• [Task statement]: Only the lines from the one containing "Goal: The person" through the last line of the data are to be written out, exactly and in full.

• [Data supplied]:
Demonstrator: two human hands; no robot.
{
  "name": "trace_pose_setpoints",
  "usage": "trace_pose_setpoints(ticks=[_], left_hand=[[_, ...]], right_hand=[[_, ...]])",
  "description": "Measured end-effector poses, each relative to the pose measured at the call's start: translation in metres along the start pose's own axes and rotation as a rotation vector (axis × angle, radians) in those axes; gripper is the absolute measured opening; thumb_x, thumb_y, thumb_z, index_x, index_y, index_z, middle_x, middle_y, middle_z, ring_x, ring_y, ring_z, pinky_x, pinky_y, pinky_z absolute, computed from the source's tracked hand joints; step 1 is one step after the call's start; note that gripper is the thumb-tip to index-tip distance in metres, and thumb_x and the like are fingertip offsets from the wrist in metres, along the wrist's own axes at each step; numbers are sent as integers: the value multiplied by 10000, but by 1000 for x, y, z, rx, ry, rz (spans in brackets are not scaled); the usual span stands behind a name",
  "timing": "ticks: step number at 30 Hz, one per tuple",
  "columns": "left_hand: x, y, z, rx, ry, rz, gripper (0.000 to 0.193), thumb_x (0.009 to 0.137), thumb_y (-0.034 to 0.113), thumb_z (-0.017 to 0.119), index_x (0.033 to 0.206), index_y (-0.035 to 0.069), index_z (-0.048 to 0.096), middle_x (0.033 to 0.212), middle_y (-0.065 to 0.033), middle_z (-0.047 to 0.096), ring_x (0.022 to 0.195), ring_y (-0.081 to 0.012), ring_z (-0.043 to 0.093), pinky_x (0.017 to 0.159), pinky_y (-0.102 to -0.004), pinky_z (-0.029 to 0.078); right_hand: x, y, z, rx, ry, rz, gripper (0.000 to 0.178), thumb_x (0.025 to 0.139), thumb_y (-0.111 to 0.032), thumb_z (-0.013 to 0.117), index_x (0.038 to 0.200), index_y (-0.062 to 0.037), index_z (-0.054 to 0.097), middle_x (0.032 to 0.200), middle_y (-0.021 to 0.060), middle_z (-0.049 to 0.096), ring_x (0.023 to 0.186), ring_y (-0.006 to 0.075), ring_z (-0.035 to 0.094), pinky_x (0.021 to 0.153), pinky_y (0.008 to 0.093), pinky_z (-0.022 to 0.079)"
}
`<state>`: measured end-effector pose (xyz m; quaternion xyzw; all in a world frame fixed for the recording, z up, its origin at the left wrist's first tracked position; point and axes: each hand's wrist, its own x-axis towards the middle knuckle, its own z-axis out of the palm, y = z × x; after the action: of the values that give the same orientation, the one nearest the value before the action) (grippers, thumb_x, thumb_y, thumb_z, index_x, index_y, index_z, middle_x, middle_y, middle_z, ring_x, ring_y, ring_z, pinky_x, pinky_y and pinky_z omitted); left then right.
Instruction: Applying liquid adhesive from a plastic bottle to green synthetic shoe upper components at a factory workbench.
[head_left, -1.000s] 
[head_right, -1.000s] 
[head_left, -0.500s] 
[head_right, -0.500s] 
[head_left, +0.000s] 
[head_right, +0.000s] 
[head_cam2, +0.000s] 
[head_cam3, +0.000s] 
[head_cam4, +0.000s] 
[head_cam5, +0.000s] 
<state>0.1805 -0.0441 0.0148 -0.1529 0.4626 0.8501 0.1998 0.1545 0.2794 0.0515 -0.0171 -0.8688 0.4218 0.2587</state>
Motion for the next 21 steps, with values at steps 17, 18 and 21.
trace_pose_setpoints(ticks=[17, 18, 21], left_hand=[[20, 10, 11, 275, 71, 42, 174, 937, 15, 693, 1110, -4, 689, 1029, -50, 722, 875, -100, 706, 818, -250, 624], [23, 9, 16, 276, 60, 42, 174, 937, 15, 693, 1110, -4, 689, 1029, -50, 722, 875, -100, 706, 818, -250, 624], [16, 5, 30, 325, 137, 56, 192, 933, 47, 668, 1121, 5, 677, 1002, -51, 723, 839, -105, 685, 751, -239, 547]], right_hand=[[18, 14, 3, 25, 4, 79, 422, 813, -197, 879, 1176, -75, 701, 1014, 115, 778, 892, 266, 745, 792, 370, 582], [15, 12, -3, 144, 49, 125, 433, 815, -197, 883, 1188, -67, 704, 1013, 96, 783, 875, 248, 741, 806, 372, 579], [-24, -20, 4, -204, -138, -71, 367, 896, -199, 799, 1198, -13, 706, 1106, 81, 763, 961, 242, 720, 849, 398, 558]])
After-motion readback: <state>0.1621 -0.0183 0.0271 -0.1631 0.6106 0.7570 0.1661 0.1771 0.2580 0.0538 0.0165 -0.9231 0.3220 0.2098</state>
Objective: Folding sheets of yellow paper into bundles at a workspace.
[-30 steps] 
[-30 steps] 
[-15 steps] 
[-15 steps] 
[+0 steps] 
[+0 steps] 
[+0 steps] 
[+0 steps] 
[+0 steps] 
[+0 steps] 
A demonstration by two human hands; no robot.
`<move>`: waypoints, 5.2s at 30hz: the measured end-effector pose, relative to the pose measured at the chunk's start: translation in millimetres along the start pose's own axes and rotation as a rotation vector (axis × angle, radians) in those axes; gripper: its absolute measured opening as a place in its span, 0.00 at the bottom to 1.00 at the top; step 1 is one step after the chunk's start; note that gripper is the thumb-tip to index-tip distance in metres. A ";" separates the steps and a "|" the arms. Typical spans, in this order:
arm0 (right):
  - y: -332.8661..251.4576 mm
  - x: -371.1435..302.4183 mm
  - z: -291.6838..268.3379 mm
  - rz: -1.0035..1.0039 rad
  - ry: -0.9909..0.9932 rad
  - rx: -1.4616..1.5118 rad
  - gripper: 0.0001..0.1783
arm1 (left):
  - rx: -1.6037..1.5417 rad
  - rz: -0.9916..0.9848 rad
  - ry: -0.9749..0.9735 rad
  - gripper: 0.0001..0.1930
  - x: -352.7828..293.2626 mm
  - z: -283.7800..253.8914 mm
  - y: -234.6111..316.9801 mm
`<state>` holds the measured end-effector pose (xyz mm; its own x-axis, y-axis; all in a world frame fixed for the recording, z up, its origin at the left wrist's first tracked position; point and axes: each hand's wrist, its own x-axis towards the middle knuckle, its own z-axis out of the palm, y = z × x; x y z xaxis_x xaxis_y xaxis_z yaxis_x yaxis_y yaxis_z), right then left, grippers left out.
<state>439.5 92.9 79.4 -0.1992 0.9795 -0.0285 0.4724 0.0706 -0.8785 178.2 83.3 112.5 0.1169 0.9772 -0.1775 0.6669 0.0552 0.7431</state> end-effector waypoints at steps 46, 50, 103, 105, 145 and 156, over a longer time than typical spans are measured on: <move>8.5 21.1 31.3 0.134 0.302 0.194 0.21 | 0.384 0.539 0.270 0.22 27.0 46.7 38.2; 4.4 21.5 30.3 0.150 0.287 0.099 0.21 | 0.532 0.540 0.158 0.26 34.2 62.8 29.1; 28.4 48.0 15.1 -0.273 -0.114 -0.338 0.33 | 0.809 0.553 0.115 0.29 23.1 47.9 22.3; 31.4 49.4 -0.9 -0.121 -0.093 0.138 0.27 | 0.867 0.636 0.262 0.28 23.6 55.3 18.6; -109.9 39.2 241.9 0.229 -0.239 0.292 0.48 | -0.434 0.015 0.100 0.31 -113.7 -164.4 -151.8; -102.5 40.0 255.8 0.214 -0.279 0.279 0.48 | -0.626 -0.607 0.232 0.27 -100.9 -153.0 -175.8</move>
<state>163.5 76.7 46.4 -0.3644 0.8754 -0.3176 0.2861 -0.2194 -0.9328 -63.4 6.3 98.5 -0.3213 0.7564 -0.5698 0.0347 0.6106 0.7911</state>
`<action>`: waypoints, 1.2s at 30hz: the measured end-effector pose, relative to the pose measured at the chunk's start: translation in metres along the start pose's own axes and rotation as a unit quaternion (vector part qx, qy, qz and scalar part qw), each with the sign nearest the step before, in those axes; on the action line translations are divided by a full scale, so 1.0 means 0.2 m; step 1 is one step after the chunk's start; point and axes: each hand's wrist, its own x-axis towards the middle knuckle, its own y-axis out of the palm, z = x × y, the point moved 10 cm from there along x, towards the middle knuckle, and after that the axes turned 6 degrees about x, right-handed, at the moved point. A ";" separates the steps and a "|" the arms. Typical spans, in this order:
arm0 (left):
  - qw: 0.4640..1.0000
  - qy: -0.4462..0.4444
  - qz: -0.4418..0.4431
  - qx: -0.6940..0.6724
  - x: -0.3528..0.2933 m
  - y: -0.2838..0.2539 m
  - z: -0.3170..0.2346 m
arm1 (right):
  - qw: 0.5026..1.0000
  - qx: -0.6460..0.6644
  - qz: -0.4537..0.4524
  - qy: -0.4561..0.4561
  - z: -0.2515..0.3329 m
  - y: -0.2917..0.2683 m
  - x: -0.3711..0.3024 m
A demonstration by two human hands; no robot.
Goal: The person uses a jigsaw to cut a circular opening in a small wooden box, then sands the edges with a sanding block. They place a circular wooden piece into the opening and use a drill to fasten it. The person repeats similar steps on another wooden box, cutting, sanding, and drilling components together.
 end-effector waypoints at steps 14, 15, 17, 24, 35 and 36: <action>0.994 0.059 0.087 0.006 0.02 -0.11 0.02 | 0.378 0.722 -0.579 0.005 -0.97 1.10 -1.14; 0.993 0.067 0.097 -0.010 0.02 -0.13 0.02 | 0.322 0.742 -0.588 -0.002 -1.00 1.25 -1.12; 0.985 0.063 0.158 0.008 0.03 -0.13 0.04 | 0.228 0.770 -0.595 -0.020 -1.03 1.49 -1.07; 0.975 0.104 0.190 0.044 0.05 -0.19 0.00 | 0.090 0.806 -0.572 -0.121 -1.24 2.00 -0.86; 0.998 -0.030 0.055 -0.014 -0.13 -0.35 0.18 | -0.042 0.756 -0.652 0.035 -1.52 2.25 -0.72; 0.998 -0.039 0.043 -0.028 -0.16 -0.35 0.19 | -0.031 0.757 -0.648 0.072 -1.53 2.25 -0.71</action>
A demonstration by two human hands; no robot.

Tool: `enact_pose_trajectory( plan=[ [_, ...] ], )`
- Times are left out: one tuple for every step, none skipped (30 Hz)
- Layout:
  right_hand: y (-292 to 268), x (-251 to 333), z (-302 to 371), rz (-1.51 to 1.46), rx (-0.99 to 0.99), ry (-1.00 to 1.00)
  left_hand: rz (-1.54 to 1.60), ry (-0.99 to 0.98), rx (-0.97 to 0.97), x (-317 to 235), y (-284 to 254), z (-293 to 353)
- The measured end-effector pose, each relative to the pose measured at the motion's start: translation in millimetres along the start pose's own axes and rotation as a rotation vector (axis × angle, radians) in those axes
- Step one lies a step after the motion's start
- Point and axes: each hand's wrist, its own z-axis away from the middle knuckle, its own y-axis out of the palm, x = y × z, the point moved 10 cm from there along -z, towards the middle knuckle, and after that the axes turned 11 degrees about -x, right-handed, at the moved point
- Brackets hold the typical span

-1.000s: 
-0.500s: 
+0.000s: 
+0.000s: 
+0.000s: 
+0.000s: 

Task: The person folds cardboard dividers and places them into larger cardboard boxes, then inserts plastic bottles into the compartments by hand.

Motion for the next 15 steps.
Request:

• [Task response]:
Goal: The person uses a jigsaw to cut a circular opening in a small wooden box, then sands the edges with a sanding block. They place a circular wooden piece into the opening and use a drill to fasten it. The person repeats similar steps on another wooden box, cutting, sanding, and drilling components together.
 end-effector waypoints at steps 14, 15, 17, 24, 35 and 36: <action>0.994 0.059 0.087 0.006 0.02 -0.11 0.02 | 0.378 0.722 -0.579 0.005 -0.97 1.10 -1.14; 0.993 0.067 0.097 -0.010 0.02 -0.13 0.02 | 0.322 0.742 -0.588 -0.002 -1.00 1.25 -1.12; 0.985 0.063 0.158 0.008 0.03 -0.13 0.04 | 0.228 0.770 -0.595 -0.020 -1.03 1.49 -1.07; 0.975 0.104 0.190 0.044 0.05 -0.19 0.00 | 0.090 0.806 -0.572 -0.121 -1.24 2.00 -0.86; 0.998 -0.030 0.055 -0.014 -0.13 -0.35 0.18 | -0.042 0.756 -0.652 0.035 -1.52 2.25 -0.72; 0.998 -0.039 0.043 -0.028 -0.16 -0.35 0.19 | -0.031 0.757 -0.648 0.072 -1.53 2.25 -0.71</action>
A demonstration by two human hands; no robot.

Tool: `enact_pose_trajectory( plan=[ [_, ...] ], )`
- Times are left out: one tuple for every step, none skipped (30 Hz)
- Layout:
  right_hand: y (-292 to 268), x (-251 to 333), z (-302 to 371), rz (-1.51 to 1.46), rx (-0.99 to 0.99), ry (-1.00 to 1.00)
  left_hand: rz (-1.54 to 1.60), ry (-0.99 to 0.98), rx (-0.97 to 0.97), x (-317 to 235), y (-284 to 254), z (-293 to 353)
- The measured end-effector pose, each relative to the pose measured at the motion's start: translation in millimetres along the start pose's own axes and rotation as a rotation vector (axis × angle, radians) in those axes
- Step one lies a step after the motion's start
- Point and axes: each hand's wrist, its own z-axis away from the middle knuckle, its own y-axis out of the palm, x = y × z, the point moved 10 cm from there along -z, towards the middle knuckle, and after that the axes turned 11 degrees about -x, right-handed, at the moved point
- Brackets hold the typical span

-1.000s: 
-0.500s: 
+0.000s: 
+0.000s: 
+0.000s: 
+0.000s: 

Task: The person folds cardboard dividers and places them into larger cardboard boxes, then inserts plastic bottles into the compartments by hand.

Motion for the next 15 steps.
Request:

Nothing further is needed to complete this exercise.